Estamos agotando las existencias de Cortisol

Cuando comenzaron a racionar las emociones, nadie lo tomó en serio.

Primero fue la euforia: limitada a los fines de semana y con permiso emocional especial. Después, la nostalgia: considerada improductiva y difícil de cuantificar. Finalmente, el Cortisol, el viejo y fiable químico del estrés, comenzó a escasear. No porque la gente se calmara, sino porque lo consumían todo, todo el tiempo. Vivíamos al borde del colapso. Nadie sabía cómo vivir de otro modo.

En la Torre de Regulación Emocional, los tecnobiólogos lo advirtieron: “El sistema de retroalimentación ha perdido el equilibrio. El estrés ya no es respuesta; es estado natural”. Se intentaron protocolos de meditación masiva, respiración algorítmica y dopaminas sintéticas. Nada funcionó. La ansiedad era más fuerte.
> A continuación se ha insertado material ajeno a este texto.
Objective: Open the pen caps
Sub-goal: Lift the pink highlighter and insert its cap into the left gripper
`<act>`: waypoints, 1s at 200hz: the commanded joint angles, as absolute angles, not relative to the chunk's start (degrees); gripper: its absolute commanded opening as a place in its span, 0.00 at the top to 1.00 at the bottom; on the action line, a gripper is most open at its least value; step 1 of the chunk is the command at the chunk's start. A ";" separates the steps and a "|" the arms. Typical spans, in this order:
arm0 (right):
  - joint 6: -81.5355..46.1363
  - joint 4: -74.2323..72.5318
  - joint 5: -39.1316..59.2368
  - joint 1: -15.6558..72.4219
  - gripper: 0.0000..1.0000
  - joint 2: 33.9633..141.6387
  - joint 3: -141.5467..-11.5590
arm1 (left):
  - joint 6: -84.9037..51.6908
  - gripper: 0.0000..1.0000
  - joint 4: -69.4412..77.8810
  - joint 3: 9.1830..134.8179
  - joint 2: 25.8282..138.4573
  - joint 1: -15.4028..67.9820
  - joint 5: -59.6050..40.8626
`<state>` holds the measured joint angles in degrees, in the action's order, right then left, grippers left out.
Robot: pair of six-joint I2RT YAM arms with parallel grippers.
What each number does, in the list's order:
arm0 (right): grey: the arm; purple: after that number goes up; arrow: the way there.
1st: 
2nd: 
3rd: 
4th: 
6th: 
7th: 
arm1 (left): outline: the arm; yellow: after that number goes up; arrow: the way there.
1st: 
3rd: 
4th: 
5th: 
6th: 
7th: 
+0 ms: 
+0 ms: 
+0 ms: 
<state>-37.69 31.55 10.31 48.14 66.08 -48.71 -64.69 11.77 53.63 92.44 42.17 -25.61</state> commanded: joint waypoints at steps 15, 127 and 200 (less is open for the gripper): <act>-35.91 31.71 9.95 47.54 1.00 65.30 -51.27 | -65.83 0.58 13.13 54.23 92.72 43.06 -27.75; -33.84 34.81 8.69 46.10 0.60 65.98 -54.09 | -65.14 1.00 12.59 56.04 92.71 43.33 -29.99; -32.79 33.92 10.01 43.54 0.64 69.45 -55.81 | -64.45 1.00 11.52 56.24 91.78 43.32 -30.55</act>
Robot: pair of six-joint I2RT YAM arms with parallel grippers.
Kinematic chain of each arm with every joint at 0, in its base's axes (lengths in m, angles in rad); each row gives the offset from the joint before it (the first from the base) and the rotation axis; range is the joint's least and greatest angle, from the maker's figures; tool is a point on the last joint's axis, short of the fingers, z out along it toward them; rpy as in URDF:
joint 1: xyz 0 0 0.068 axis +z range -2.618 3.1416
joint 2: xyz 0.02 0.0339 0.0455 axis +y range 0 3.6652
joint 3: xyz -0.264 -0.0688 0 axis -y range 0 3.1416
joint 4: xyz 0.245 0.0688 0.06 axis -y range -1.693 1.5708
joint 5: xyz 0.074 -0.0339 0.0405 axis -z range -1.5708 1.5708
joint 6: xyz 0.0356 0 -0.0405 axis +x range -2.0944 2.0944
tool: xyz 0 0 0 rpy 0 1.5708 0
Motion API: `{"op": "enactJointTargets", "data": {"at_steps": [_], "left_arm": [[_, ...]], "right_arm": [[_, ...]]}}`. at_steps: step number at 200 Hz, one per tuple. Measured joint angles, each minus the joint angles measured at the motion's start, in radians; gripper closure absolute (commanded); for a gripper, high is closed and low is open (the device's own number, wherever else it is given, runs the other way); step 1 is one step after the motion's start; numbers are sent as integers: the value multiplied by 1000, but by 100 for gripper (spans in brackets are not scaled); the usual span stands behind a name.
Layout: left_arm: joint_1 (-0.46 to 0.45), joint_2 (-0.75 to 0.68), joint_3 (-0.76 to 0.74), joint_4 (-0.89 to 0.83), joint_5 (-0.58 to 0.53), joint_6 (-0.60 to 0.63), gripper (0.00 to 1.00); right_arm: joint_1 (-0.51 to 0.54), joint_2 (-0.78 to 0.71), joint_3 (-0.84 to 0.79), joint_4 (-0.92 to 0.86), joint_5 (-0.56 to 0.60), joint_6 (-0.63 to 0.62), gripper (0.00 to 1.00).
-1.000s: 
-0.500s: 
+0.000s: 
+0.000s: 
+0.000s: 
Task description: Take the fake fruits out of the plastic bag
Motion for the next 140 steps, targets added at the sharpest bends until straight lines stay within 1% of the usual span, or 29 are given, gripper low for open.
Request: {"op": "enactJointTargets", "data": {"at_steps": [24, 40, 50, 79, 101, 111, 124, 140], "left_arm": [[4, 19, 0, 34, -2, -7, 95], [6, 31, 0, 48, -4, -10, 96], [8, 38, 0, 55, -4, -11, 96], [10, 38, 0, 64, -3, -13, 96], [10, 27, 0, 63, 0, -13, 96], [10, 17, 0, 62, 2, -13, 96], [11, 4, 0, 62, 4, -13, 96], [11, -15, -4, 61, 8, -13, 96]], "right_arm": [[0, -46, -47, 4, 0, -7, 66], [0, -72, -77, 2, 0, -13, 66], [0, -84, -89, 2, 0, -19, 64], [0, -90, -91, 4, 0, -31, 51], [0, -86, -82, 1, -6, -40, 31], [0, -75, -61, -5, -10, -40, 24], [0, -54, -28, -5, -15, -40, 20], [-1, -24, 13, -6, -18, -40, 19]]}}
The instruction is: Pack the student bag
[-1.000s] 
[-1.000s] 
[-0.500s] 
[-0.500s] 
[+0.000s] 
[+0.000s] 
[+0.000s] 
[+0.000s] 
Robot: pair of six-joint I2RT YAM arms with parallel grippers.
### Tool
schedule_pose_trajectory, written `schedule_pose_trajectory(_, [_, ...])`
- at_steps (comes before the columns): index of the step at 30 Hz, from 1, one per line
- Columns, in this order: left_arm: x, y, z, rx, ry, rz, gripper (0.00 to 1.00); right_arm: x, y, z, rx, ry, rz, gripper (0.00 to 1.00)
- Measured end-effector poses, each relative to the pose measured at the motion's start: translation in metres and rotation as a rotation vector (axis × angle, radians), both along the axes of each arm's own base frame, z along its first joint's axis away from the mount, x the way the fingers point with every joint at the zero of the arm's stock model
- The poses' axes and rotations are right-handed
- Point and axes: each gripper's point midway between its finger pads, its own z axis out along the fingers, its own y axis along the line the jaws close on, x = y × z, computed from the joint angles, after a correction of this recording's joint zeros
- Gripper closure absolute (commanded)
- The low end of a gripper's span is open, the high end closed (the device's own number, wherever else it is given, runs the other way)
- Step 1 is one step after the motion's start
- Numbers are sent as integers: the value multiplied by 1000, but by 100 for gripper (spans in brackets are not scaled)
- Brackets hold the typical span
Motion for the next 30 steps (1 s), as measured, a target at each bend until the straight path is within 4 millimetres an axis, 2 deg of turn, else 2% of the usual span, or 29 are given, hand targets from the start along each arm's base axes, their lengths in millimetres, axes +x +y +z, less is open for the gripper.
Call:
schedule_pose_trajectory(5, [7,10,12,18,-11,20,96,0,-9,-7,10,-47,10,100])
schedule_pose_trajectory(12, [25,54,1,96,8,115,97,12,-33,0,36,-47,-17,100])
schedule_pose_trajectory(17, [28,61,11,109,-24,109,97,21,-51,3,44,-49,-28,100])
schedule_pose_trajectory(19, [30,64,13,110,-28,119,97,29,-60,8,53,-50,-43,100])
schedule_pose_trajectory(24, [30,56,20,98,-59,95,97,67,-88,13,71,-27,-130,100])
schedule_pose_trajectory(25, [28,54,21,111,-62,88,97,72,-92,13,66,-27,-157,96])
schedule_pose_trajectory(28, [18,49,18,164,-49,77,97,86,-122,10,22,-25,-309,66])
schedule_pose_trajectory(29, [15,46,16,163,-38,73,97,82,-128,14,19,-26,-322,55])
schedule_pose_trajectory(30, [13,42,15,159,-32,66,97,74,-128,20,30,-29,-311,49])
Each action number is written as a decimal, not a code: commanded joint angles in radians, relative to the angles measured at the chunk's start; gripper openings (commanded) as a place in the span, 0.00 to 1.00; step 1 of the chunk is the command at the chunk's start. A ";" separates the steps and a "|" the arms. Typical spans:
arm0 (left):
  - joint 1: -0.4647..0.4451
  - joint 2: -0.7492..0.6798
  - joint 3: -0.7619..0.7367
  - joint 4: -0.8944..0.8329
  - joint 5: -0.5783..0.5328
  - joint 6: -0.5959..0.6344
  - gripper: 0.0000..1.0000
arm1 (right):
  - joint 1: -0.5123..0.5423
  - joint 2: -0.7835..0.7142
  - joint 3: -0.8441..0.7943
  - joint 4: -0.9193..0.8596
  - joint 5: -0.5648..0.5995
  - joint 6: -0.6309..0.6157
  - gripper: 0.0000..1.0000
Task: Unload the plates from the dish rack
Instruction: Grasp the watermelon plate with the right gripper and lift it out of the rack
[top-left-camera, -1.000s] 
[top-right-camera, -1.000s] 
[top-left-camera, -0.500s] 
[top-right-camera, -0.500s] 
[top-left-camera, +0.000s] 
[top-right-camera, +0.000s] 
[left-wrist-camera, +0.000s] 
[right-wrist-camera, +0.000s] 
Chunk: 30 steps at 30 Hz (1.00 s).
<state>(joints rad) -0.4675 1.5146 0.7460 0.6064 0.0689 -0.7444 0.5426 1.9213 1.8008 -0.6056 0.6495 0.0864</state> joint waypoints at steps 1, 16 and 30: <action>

Era un recurso autogenerado, sí, pero también una droga de consumo. Cada incertidumbre política, cada algoritmo de noticias, cada alarma artificial contribuía a su sobreproducción, como si la sociedad hubiera creado su propio ciclo hormonal de autodestrucción.


En el distrito gris, una niña nacida sin glándulas suprarrenales se volvió famosa. No por sus habilidades, sino por su “defecto”: no podía sentir estrés. En un mundo colapsado por el miedo, su serenidad era subversiva. Los gobiernos la vigilaban. Las corporaciones querían replicarla. Algunos la adoraban como a una mesías bioquímica.

Una tarde, en la pantalla general, apareció un mensaje:

“No queda más Cortisol. Actúen en consecuencia.”

El silencio fue aterrador. Nadie sabía cómo vivir sin miedo. Sin urgencia. Sin la presión de algo peor a punto de suceder. Algunos se sentaron y esperaron el caos. Otros, desorientados, comenzaron a reír. La niña solo miró al cielo artificial, como si algo finalmente hubiera dejado de pesar sobre ella.

En ese momento, el mundo, por primera vez en décadas, dejó de moverse.

No colapsó. No mejoró. Solo... se detuvo.